» WORK ORDER
Give again, exactly as written, each line of the material below starting at the line that contains "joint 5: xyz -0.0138" and ending at the line that contains "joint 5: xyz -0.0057". Both ends count, and no other line does.

» INPUT DATA
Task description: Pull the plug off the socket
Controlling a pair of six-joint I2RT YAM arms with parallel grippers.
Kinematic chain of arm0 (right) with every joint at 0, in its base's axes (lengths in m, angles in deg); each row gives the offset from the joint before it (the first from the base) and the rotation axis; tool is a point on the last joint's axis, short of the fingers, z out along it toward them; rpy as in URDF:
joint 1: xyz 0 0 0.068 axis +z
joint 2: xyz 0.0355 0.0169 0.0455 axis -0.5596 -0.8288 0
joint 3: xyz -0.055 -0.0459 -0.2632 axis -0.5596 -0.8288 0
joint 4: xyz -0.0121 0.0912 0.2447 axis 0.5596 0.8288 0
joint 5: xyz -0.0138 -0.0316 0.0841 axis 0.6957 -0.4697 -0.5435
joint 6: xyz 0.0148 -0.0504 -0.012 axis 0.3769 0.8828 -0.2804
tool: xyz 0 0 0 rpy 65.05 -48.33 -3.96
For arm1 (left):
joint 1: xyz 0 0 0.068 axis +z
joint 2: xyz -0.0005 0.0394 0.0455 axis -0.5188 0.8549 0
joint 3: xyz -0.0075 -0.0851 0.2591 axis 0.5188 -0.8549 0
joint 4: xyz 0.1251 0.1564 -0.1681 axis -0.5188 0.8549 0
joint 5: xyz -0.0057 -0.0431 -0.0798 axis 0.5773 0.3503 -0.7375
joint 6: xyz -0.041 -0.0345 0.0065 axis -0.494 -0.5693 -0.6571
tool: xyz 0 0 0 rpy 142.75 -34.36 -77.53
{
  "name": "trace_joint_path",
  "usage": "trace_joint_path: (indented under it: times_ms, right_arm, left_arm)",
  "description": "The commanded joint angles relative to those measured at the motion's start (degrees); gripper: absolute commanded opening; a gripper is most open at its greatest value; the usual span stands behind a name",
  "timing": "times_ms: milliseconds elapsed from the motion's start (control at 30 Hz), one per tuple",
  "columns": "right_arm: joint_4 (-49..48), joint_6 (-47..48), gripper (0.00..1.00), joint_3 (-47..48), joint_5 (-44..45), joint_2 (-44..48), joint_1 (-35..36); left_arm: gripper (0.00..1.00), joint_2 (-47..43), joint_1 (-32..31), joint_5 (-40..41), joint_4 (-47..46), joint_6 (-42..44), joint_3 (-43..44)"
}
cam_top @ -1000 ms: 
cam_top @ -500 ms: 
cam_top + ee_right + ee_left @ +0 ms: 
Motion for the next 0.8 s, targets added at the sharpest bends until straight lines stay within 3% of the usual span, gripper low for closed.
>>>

» TASK RESULT
joint 5: xyz -0.0138 -0.0316 0.0841 axis 0.6957 -0.4697 -0.5435
joint 6: xyz 0.0148 -0.0504 -0.012 axis 0.3769 0.8828 -0.2804
tool: xyz 0 0 0 rpy 65.05 -48.33 -3.96
For arm1 (left):
joint 1: xyz 0 0 0.068 axis +z
joint 2: xyz -0.0005 0.0394 0.0455 axis -0.5188 0.8549 0
joint 3: xyz -0.0075 -0.0851 0.2591 axis 0.5188 -0.8549 0
joint 4: xyz 0.1251 0.1564 -0.1681 axis -0.5188 0.8549 0
joint 5: xyz -0.0057 -0.0431 -0.0798 axis 0.5773 0.3503 -0.7375

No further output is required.